The vulnerability occurs in Spring Core applications running on JDK9+. Applications are likely to be vulnerable if they have functions that allow users to pass POJO (Plain Old Java Objects) as parameters. The currently circulating exploit takes advantage of vulnerable configurations to drop a web shell onto the affected host. Once this web shell is in place, attackers can execute arbitrary code on the affected server with the rights of the user running the Tomcat server. Likely, they can also use other exploits to further escalate their rights on the host.
What you should do: Mitigation advice
Now that there’s an official patch available, organizations should look at updating possibly affected applications as quickly as possible.
In case that’s not practical, organizations will need to deploy other mitigations.
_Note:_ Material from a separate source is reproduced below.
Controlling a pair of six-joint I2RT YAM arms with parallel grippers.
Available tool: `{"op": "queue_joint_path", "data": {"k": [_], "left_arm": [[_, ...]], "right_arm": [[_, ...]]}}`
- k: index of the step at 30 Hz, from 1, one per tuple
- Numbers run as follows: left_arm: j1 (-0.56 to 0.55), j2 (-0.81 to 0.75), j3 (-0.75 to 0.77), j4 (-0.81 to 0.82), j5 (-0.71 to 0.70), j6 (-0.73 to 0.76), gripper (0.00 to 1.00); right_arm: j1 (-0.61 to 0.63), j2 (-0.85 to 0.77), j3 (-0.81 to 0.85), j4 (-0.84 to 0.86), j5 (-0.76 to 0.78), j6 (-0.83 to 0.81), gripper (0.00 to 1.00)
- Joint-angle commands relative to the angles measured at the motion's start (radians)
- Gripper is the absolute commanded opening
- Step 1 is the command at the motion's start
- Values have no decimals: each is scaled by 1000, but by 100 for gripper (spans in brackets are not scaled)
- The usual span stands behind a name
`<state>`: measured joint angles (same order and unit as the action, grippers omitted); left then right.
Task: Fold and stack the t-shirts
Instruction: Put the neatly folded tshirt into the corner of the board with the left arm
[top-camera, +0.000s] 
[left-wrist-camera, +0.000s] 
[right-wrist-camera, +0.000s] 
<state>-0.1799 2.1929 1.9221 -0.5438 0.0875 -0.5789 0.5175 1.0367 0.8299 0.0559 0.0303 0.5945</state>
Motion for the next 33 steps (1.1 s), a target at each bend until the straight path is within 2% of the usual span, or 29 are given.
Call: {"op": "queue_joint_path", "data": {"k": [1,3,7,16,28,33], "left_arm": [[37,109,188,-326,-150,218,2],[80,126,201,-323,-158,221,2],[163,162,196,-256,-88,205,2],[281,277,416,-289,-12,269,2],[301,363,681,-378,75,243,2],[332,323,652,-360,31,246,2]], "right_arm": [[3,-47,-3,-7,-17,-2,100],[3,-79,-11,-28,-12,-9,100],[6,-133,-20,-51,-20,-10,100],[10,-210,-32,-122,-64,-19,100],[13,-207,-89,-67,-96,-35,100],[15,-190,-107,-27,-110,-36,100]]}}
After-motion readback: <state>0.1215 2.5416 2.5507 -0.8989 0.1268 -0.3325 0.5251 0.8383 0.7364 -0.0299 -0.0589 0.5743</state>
Short-term mitigation could look to use a WAF or similar technology to block the signature or data contained in the currently circulating exploit code, but this will obviously be bypassed as attackers create new variant exploits.
Another line of defense, which has been suggested by Praetorian and Contrast Security, requires modifying the affected applications and restricting the bindings that can be used, as noted in the Spring documentation.
Detection and mitigation with Aqua
Aqua can identify this zero-day RCE vulnerability by scanning for CVE-2022-22965. Since we detected the CVE long before it was assigned a number, we assigned it ID AQUA-2022-0329 in our Aqua Vulnerability Database (AVD).
Based on the guidance from the VMware Spring.io blog, Aqua will flag any vulnerable Spring framework packages to notify you which applications in your environment are potentially exploitable.
The nature of the vulnerability is more general, and there may be other ways to exploit it that haven’t been reported yet. To stay on top of this, you can also search across your entire environment in the Aqua console to uncover which applications have this CVE.
Aqua’s assurance policies will allow you to block artifacts with certain CVEs to ensure that these vulnerable applications don’t make it into production.
And for the already running workloads, Aqua’s drift prevention will block any attempt of executing malicious code during runtime.
How serious this issue is for specific organizations is likely to depend on their reliance on the vulnerable Spring framework. Whether it becomes as widespread as last year’s Log4shell issue is still unclear. But initial indications show that although there will be many vulnerable systems, the prerequisites for exploitation (only applications coded in a specific way are vulnerable) will hopefully reduce the number of systems that can be compromised.